From mboxrd@z Thu Jan  1 00:00:00 1970
From: Lon Hohberger <lhh@redhat.com>
Date: Wed, 27 Oct 2010 17:17:12 -0400
Subject: [Cluster-devel] [PATCH] rgmanager: Halt services if CMAN dies
Message-ID: <1288214232-17790-1-git-send-email-lhh@redhat.com>
List-Id: <cluster-devel.redhat.com>
To: cluster-devel.redhat.com
MIME-Version: 1.0
Content-Type: text/plain; charset="us-ascii"
Content-Transfer-Encoding: 7bit

If cman dies because it receives a kill packet (of doom)
from other hosts, rgmanager does not notice.  This can
happen if, for example, you are using qdiskd and it hangs
on I/O to the quorum disk due to frequent trespasses or
other SAN interruptions.  The other instance of qdiskd
will ask CMAN to evict the hung node, causing it to be
ejected from the cluster and fenced.

Data is safe (which is the top priority).  If power-cycle
fencing is in use, there is no issue at all; the node
reboots and service failover occurs fairly quickly.
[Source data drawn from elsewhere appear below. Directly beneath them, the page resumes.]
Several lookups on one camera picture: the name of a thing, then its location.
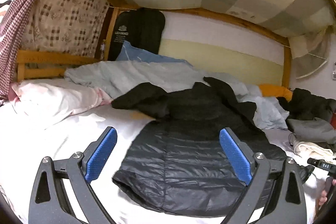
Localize wooden bunk bed frame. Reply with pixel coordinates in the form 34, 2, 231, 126
107, 0, 335, 84

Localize cream folded garment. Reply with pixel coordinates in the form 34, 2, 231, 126
293, 139, 335, 159

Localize light grey-blue duvet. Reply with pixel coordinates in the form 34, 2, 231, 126
64, 61, 289, 130

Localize grey folded garment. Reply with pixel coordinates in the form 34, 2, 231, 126
286, 118, 335, 144

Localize white folding fan rack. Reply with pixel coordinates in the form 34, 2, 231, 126
292, 29, 330, 80

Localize patterned hanging curtain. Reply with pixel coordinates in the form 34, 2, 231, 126
21, 0, 109, 58

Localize black puffer down jacket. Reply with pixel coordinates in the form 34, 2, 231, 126
112, 77, 286, 217

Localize black upright bag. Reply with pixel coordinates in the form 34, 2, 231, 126
108, 8, 166, 61

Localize blue pillow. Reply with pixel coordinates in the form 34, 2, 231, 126
116, 41, 192, 66

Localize right hand of person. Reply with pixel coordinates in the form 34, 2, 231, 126
317, 177, 335, 208

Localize orange pillow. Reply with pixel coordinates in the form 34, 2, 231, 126
259, 84, 293, 102

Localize white pink pillow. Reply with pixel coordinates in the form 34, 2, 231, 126
9, 79, 112, 125

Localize red checkered hanging cloth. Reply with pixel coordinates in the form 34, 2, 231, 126
1, 0, 35, 103

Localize black clothes pile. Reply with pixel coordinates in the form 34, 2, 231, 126
277, 88, 335, 122

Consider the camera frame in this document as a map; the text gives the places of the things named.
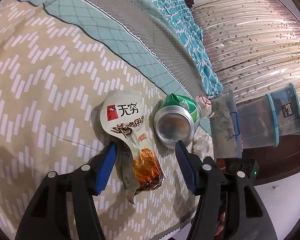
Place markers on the top clear storage bin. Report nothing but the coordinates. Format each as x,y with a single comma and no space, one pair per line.
287,110

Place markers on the person's right hand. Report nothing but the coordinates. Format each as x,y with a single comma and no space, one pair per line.
220,224

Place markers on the patterned bed sheet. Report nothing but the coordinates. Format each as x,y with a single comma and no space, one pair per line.
59,59

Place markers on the beige leaf curtain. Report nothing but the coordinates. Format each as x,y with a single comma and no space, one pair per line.
253,45

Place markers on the upper clear storage bin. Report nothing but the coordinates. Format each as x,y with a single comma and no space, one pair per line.
258,123

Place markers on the clear storage box blue handle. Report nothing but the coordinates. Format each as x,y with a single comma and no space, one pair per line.
225,131

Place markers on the teal patterned quilt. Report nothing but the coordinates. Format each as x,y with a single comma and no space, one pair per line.
191,37

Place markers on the red white paper bag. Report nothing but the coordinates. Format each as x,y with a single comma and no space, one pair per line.
205,107

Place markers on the clear storage bin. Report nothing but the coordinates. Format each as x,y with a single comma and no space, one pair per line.
287,110
258,123

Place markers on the white orange snack wrapper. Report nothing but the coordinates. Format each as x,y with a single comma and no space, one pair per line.
122,116

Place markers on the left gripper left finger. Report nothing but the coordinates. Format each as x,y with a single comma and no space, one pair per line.
46,216

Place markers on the crushed green can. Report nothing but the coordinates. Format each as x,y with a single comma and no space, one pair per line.
177,118

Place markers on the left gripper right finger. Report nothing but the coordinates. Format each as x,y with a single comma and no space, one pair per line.
204,178

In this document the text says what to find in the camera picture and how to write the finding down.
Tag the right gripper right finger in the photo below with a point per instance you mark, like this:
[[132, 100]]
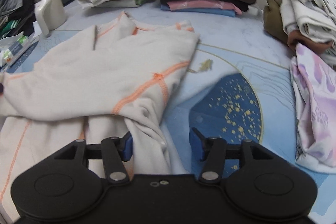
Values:
[[210, 150]]

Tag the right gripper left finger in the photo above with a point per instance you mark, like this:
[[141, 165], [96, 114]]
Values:
[[115, 151]]

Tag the cream sweater orange stitching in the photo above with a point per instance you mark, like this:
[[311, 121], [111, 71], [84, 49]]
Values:
[[105, 81]]

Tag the white patterned clothes stack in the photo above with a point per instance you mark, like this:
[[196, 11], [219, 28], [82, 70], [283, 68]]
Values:
[[307, 22]]

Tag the purple pink tie-dye shirt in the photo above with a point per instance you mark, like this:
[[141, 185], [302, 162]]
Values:
[[313, 83]]

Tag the white plastic mug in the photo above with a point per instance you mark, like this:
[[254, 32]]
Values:
[[50, 14]]

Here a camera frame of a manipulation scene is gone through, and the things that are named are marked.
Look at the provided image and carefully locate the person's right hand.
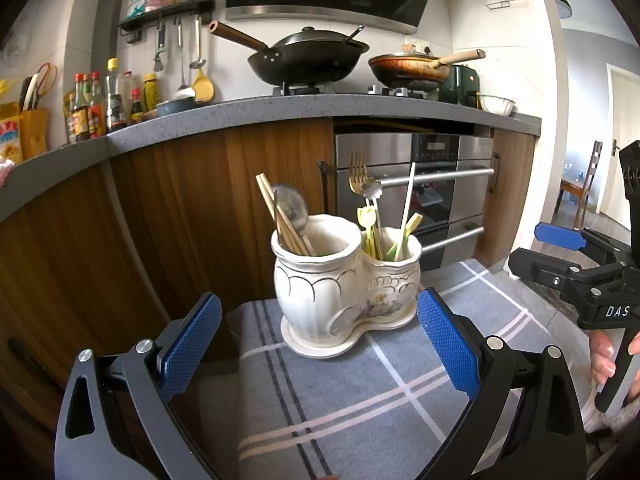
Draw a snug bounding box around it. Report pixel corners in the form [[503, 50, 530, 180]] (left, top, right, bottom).
[[589, 330, 640, 402]]

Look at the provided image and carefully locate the yellow hanging spatula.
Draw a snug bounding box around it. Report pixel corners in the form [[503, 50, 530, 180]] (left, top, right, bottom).
[[191, 14, 216, 105]]

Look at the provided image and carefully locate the dark sauce bottle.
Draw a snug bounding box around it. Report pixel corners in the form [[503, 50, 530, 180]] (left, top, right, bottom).
[[72, 73, 90, 143]]

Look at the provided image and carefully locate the long wooden chopstick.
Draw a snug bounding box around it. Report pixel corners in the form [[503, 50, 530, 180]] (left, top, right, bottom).
[[255, 174, 310, 256]]

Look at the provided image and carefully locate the stainless steel built-in oven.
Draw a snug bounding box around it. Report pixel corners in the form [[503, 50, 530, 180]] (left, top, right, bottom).
[[335, 132, 494, 271]]

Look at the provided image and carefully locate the wooden cabinet door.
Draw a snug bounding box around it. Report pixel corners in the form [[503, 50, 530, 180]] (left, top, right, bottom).
[[1, 118, 335, 464]]

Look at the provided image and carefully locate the copper frying pan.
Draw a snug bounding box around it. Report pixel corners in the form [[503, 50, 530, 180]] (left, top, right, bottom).
[[368, 49, 486, 90]]

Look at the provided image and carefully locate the gas stove top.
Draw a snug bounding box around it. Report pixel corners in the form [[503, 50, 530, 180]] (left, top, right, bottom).
[[272, 81, 440, 101]]

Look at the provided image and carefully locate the yellow tulip green-handled utensil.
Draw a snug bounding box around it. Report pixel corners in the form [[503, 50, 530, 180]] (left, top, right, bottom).
[[357, 206, 376, 258]]

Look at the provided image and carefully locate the silver metal spoon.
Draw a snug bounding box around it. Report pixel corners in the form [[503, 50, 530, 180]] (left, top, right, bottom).
[[272, 183, 309, 234]]

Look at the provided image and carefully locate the wooden dining chair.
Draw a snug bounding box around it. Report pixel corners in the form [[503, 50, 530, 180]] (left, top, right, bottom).
[[554, 141, 603, 229]]

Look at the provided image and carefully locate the white ceramic double utensil holder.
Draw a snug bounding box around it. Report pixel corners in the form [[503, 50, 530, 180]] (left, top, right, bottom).
[[270, 214, 422, 359]]

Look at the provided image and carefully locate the wooden knife block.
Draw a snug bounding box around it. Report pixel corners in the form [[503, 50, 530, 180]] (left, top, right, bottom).
[[20, 108, 49, 160]]

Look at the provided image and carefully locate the grey checked table cloth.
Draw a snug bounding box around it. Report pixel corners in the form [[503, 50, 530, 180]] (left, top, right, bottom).
[[196, 259, 591, 479]]

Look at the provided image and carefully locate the yellow-cap oil bottle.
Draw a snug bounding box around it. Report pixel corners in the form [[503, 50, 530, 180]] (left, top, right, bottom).
[[105, 58, 128, 133]]

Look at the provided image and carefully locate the black wok with wooden handle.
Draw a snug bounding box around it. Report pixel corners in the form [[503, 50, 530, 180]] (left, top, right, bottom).
[[208, 21, 369, 87]]

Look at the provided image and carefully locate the white metal bowl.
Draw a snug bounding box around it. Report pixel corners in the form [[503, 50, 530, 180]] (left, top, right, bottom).
[[477, 93, 515, 117]]

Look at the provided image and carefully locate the black wall spice shelf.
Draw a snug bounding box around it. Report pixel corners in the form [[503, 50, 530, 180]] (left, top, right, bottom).
[[117, 0, 216, 34]]

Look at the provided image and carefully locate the gold fork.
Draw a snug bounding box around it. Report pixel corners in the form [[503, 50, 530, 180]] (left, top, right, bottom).
[[348, 148, 386, 261]]

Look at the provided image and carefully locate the green air fryer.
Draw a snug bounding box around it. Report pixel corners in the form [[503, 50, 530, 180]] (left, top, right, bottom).
[[438, 64, 480, 108]]

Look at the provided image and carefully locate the blue-grey ceramic bowl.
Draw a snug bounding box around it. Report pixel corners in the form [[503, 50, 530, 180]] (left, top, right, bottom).
[[156, 96, 196, 117]]
However, problems can arise if, in the same hung-I/O
situation:

 * storage-level fencing is in use

 * rgmanager has one or more IP addresses in use
   as part of cluster services.

This is because more recent versions of the IP resource
agent actually ping the IP address prior to bringing it
online for use by services.  This prevents accidental
take-over of IP addresses in use by other hosts on the
network due to an administrator mistake when setting up
the cluster.

Unfortunately, this behavior also prevents service
failover if the presumed-dead host is still online.

This patch causes rgmanager to use poll() instead of
select() when dealing with the baseline CMAN connection
it uses for receiving membership changes and so forth.
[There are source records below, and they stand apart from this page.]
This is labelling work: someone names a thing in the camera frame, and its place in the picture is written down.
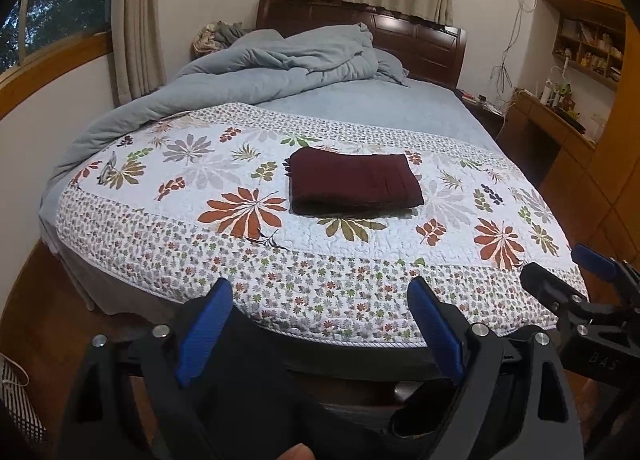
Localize maroon pants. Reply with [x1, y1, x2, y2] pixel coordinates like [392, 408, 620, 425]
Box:
[288, 148, 424, 216]

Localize orange wooden wardrobe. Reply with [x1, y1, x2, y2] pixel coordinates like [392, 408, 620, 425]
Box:
[540, 0, 639, 266]

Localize wooden desk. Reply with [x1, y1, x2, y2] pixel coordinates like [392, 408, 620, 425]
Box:
[497, 89, 594, 201]

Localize floral quilted bedspread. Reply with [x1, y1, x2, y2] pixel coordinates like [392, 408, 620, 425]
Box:
[55, 103, 585, 347]

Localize striped black white bag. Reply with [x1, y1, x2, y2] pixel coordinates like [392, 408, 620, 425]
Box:
[1, 354, 47, 445]

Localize grey-blue bed sheet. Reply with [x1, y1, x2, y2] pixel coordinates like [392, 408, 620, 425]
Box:
[259, 79, 498, 151]

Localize grey-blue comforter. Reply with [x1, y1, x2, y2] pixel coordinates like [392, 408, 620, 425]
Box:
[39, 23, 408, 255]

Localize beige side curtain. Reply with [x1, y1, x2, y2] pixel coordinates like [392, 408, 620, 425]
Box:
[111, 0, 166, 104]

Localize dark wooden headboard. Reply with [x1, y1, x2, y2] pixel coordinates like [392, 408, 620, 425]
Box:
[256, 0, 466, 90]

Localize crumpled clothes pile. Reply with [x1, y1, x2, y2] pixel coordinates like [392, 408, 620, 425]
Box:
[191, 21, 250, 59]

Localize wooden framed window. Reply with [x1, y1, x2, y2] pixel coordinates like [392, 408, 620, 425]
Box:
[1, 0, 111, 116]

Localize wooden wall shelf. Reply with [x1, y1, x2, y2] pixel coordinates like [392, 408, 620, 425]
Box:
[552, 16, 626, 91]

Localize white hanging cable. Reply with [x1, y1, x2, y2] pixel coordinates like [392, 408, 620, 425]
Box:
[488, 0, 539, 111]

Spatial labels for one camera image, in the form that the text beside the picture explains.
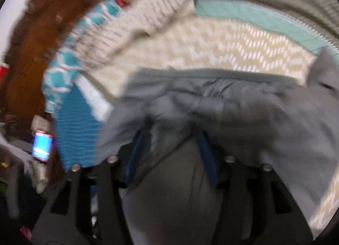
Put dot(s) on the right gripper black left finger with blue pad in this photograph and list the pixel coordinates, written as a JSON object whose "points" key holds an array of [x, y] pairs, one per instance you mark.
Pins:
{"points": [[86, 207]]}

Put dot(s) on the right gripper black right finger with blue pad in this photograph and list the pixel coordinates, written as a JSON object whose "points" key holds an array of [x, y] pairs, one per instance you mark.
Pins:
{"points": [[256, 208]]}

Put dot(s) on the grey puffer jacket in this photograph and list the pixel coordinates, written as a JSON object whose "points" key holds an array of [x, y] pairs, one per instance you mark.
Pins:
{"points": [[257, 118]]}

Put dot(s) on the teal white patterned pillow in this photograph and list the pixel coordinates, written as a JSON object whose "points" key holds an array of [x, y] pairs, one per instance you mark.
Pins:
{"points": [[58, 78]]}

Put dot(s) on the multicolour patterned bed quilt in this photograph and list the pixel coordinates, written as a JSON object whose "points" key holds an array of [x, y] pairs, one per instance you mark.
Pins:
{"points": [[250, 36]]}

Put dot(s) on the carved brown wooden headboard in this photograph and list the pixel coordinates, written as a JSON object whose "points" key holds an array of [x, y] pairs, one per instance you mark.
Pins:
{"points": [[40, 31]]}

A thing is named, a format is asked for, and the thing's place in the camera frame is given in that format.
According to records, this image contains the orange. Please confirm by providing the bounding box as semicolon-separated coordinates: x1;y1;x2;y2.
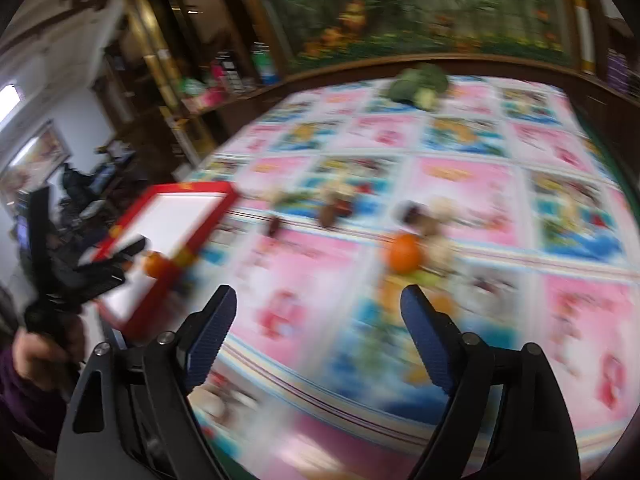
142;252;176;280
384;232;423;274

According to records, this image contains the white cake chunk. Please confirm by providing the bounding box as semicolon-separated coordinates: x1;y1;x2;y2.
423;235;456;274

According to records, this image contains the red white tray box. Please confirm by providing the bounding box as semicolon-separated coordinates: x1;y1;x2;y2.
92;181;239;341

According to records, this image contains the purple bottle pair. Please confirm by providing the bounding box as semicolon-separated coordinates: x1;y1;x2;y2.
608;49;628;94

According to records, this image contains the red date left front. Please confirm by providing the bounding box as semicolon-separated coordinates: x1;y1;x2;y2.
266;216;283;238

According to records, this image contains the dark red date right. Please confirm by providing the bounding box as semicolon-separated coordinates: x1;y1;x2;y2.
399;202;427;226

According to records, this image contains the brown kiwi fruit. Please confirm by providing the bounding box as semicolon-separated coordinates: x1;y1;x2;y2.
318;204;338;229

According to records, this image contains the wooden sideboard left shelf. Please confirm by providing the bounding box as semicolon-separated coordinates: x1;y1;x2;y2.
92;0;264;181

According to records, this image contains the colourful fruit-print tablecloth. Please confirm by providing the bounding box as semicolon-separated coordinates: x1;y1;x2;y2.
186;76;639;479

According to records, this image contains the person left hand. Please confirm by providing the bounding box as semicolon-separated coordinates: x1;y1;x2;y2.
12;316;86;393

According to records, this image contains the green leafy bok choy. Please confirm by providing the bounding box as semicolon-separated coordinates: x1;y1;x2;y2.
385;63;449;112

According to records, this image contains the green water bottle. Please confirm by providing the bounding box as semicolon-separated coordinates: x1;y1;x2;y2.
252;42;279;86

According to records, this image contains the flower garden wall picture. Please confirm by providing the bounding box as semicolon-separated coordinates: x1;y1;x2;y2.
260;0;572;73
If the socket is closed by CMAN (either by CMAN's death
or some other reason), rgmanager can now detect and act
upon that will now treat that stimulus.  It treats it as
an emergency cluster shutdown request.  It will halt all
services and exit as quickly as possible.

Unfortunately, there is a race between this emergency
action and recovery on the surviving host.  It is not
possible for rgmanager to guarantee that all services will
halt after the node has been fenced from shared storage
(but before the other host attempts to start the
service(s)).

Furthermore, a hung 'stop' request caused by loss of
access to shared storage may very well cause rgmanager
to hang forever, preventing some services (or parts)
from ever actually being killed.

A main use case for storage-level fencing over power-
cycling is the ability to perform post-mortem RCA of what
happened in order to cause the node to die in the first
place.  This implies that rgmanager killing the host
would be an incorrect resolution.

Resolves: rhbz#639961

Signed-off-by: Lon Hohberger <lhh@redhat.com>
---
 rgmanager/src/clulib/msg_cluster.c |   32 ++++++++++++++++++++++----------
 1 files changed, 22 insertions(+), 10 deletions(-)

diff --git a/rgmanager/src/clulib/msg_cluster.c b/rgmanager/src/clulib/msg_cluster.c
index 4ec3750..00f28c3 100644
--- a/rgmanager/src/clulib/msg_cluster.c
+++ b/rgmanager/src/clulib/msg_cluster.c
@@ -34,7 +34,9 @@
 #include <gettid.h>
 #include <cman-private.h>
 #include <clulog.h>
+#include <poll.h>
 
+static void process_cman_event(cman_handle_t handle, void *private, int reason, int arg);
 /* Ripped from ccsd's setup_local_socket */
 
 int cluster_msg_close(msgctx_t *ctx);
@@ -165,18 +167,17 @@ static int
 poll_cluster_messages(int timeout)
 {
 	int ret = -1;
-	fd_set rfds;
-	int fd, lfd, max;
+	int fd, lfd;
 	struct timeval tv;
 	struct timeval *p = NULL;
 	cman_handle_t ch;
+	struct pollfd fds[2];
 
 	if (timeout >= 0) {
 		p = &tv;
 		tv.tv_sec = tv.tv_usec = timeout;
 	}
 
-	FD_ZERO(&rfds);
 
 	/* This sucks - it could cause other threads trying to get a
 	   membership list to block for a long time.  Now, that should not
@@ -195,20 +196,31 @@ poll_cluster_messages(int timeout)
 		cman_unlock(ch);
 		return 0;
 	}
-	FD_SET(fd, &rfds);
-	FD_SET(lfd, &rfds);
 
-	max = (lfd > fd ? lfd : fd);
-	if (select(max + 1, &rfds, NULL, NULL, p) > 0) {
+	fds[0].fd = lfd;
+	fds[1].fd = fd;
+	fds[0].events = POLLIN | POLLHUP | POLLERR;
+	fds[1].events = POLLIN | POLLHUP | POLLERR;
+
+	if (poll(fds, 2, timeout * 1000) > 0) {
+
 		/* Someone woke us up */
-		if (FD_ISSET(lfd, &rfds)) {
+		if (fds[0].revents & POLLIN) {
 			cman_unlock(ch);
 			errno = EAGAIN;
 			return -1;
 		}
 
-		cman_dispatch(ch, 0);
-		ret = 0;
+		if (fds[1].revents & (POLLHUP | POLLERR)) {
+			process_cman_event(ch, NULL,
+					   CMAN_REASON_TRY_SHUTDOWN,
+					   0);
+		}
+
+		if (fds[1].revents & POLLIN) {
+			cman_dispatch(ch, 0);
+			ret = 0;
+		}
 	}
 	cman_unlock(ch);
 
-- 
1.7.2.3